I call Michael Gecan, a cool-eyed organizer for the Industrial Areas Foundation, which organizes for tenants and homeowners throughout the city.

“Here’s something I’ve never heard from tenants in public housing: ‘There are too many police here,’ ” he says. “More often is the opposite.”

Edythe Jenkins has lived in the Linden House for 31 years. She sent her son off to boarding school, and now he has two college degrees and a beautiful house near Atlanta. Her daughter is a 911 operator.
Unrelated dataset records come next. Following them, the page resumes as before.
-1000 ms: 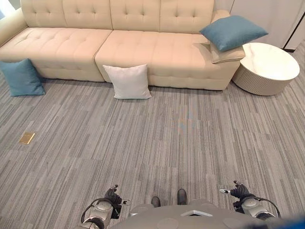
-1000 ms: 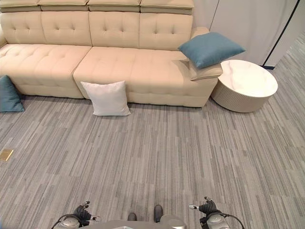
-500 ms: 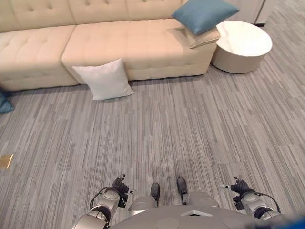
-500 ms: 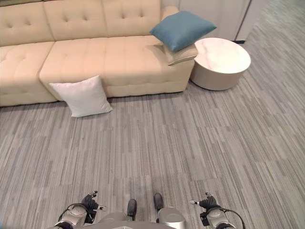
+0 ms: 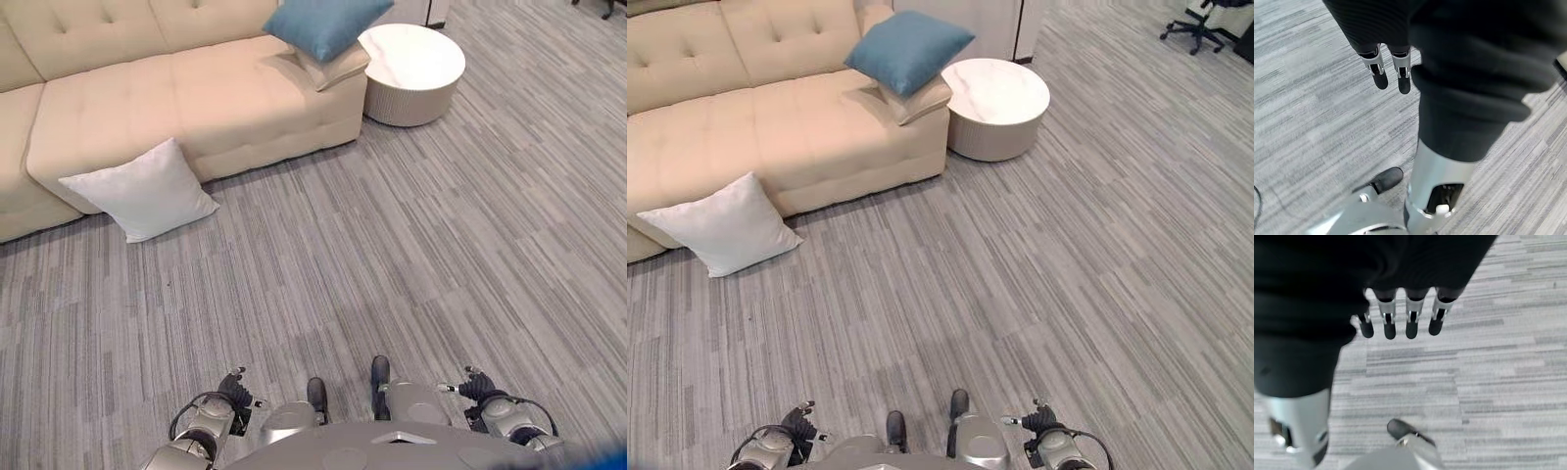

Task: Pick up all the scattered cushions and arrange them neatly on the sofa.

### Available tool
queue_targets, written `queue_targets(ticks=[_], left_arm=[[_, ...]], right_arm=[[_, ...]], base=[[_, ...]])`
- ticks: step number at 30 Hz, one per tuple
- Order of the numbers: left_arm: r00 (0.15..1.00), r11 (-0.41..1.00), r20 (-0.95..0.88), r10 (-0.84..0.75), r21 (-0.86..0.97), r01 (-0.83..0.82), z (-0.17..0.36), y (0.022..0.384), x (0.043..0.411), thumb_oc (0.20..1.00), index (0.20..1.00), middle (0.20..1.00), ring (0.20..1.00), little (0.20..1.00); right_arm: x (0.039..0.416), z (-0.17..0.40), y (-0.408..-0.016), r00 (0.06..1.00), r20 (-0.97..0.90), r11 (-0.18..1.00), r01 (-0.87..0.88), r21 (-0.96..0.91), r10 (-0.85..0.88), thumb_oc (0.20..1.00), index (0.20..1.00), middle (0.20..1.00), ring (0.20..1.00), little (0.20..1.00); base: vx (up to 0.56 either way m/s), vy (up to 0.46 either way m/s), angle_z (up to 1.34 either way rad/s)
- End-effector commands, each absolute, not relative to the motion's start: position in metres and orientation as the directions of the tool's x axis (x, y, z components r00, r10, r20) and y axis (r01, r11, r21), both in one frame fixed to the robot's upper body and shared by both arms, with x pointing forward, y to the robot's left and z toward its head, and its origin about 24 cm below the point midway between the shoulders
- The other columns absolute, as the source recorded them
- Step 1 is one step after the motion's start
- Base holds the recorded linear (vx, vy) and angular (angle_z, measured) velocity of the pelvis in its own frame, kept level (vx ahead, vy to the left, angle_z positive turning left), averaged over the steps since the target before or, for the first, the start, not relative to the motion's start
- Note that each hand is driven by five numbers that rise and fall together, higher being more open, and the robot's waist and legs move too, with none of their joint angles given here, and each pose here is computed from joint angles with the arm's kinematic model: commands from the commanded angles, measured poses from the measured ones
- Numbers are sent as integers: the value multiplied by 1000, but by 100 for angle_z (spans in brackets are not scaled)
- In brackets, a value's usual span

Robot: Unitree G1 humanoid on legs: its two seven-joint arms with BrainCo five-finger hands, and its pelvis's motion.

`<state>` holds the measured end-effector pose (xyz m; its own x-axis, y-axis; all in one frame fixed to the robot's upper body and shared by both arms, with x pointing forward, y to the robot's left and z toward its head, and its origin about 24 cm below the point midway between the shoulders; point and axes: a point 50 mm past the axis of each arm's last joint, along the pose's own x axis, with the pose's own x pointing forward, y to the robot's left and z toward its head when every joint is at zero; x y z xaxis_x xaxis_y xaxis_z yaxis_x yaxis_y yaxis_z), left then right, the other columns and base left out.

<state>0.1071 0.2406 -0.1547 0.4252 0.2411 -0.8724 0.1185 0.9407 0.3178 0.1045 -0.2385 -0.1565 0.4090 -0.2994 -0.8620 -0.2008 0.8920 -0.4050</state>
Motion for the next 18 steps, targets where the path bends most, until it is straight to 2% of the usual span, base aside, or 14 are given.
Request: queue_targets(ticks=[1, 5, 9, 18], left_arm=[[488, 933, -848, 209, 322, 160, -149, 233, 133, 1000, 1000, 1000, 1000, 1000], [514, 938, -834, 202, 316, 144, -147, 229, 142, 1000, 1000, 1000, 1000, 1000], [484, 939, -846, 226, 322, 124, -149, 234, 132, 1000, 1000, 1000, 1000, 1000], [435, 943, -865, 250, 319, 91, -153, 240, 115, 1000, 1000, 1000, 1000, 1000]], right_arm=[[115, -148, -260, 437, -826, 874, -156, -460, -357, 1000, 1000, 1000, 1000, 1000], [116, -147, -261, 437, -821, 874, -139, -466, -368, 1000, 1000, 1000, 1000, 1000], [115, -147, -263, 437, -818, 867, -148, -475, -373, 1000, 1000, 1000, 1000, 1000], [116, -149, -253, 440, -832, 872, -183, -453, -340, 1000, 1000, 1000, 1000, 1000]], base=[[30, -190, 31], [82, -115, 33], [242, 2, -11], [300, 128, -39]])
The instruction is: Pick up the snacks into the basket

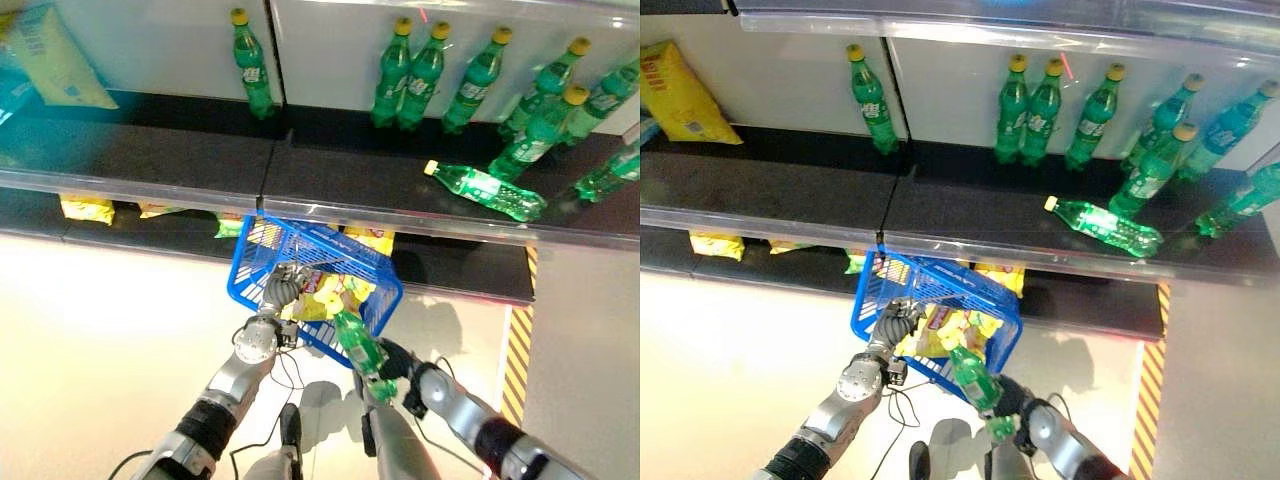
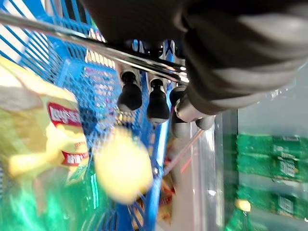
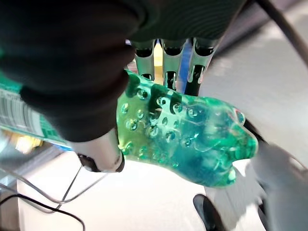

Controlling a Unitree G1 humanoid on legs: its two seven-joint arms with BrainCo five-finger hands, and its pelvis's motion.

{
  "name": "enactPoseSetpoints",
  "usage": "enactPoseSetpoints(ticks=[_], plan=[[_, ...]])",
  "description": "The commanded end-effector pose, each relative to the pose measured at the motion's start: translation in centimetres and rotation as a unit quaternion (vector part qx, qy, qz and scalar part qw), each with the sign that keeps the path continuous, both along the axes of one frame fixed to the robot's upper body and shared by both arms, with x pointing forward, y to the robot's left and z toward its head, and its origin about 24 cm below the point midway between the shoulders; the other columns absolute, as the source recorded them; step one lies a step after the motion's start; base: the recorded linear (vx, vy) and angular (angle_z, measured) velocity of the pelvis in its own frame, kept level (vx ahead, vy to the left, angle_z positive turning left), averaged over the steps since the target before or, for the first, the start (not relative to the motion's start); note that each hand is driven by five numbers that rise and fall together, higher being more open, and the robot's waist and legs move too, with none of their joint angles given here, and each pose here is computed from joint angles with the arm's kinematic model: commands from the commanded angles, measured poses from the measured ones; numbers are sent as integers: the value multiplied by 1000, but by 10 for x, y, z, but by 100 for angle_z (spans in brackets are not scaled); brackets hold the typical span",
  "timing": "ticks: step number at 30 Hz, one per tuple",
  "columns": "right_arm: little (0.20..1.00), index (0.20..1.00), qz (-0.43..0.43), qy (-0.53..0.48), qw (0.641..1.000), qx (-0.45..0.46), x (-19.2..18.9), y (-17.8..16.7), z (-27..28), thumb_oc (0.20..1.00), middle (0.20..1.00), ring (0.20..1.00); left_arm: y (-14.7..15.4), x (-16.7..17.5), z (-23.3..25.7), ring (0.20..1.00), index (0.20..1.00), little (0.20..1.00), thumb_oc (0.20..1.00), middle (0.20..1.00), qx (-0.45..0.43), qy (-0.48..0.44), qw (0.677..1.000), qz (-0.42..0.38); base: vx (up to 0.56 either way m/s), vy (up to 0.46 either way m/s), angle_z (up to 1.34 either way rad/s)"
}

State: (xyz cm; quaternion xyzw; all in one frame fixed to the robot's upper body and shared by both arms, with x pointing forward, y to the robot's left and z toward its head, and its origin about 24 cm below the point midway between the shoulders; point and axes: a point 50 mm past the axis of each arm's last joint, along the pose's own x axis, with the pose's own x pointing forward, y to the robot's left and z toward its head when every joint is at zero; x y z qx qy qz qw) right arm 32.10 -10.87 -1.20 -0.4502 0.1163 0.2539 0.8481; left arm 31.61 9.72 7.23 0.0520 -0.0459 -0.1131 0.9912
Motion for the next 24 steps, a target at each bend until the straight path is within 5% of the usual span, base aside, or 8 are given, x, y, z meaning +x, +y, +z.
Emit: enactPoseSetpoints(ticks=[1,10,23,24], plan=[[200,200,59,-33,997,30,-3,34,10,200,200,200,-32,-15,69,200,200,200,200,200,-79,-155,979,-105,-2,-59,24],[200,200,62,-80,994,50,31,56,56,200,200,200,-61,-36,59,200,200,200,200,200,-71,-124,964,-225,0,-56,21],[200,200,-131,-105,969,179,76,10,106,200,200,200,-70,-58,68,200,200,200,200,200,-86,-121,938,-314,6,-16,13],[1000,1000,-142,-108,967,183,78,6,108,1000,1000,1000,-71,-59,67,200,200,200,200,200,-85,-120,937,-317,7,1,9]])
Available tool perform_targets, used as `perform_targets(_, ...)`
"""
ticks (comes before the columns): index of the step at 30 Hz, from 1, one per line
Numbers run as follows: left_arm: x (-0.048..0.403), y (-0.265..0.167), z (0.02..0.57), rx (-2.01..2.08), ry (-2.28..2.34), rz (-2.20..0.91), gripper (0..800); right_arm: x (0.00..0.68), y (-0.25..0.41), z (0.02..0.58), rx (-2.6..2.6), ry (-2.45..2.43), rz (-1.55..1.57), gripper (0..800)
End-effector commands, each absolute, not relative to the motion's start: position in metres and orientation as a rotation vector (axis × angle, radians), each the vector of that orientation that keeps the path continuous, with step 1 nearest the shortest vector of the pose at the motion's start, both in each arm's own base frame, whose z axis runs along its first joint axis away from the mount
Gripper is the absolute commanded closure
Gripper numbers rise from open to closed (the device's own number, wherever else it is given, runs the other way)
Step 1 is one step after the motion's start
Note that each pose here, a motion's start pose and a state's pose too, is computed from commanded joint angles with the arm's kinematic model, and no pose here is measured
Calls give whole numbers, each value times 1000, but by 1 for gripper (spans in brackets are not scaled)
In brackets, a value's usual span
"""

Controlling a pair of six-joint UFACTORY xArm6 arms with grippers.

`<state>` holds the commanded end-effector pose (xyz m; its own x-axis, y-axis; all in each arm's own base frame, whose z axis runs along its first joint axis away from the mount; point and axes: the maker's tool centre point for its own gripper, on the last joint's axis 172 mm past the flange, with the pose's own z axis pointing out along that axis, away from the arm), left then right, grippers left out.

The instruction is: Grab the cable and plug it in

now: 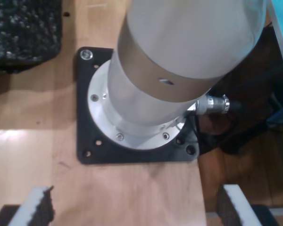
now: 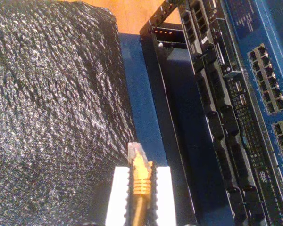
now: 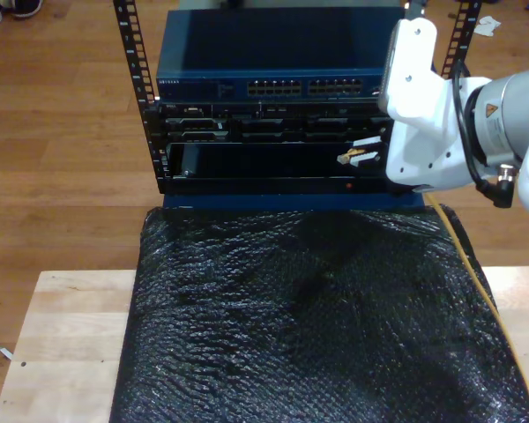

When her grandson visited, Ms. Jenkins stood by the living room window and watched as he walked to buy a quart of milk at the Pawn Rite store. She saw young men eying his sneakers.

She trotted over and challenged them. “They started to get in my face, then one of them recognized me and they backed off,” Ms. Jenkins said. That night, her grandson slept restlessly. “There was so much reefer smoking in the hall it woke him up.”

That beloved grandson — now a high school senior and visiting Harvard and Yale — told her: “Grandma, you have to leave.”

She can’t. This is home. Last summer she had a barbecue, which was lovely until some fool across the courtyard shot a gun. “Stop and frisk?” she says. “I have no problem with that. Please, I want vertical patrols, too.”

I asked Donna Lieberman of the New York Civil Liberties Union about this. She knows that many upper-income New Yorkers live in buildings with doormen, where nonresidents must be invited in. She acknowledges that much policing resides in a realm of gray.

“Cops need to know their turf and the residents,” she said. “We have to move away from hyperaggressive policing.”

That is undoubtedly important. No less important are those two bullet holes in the door of 40 Glenmore Avenue.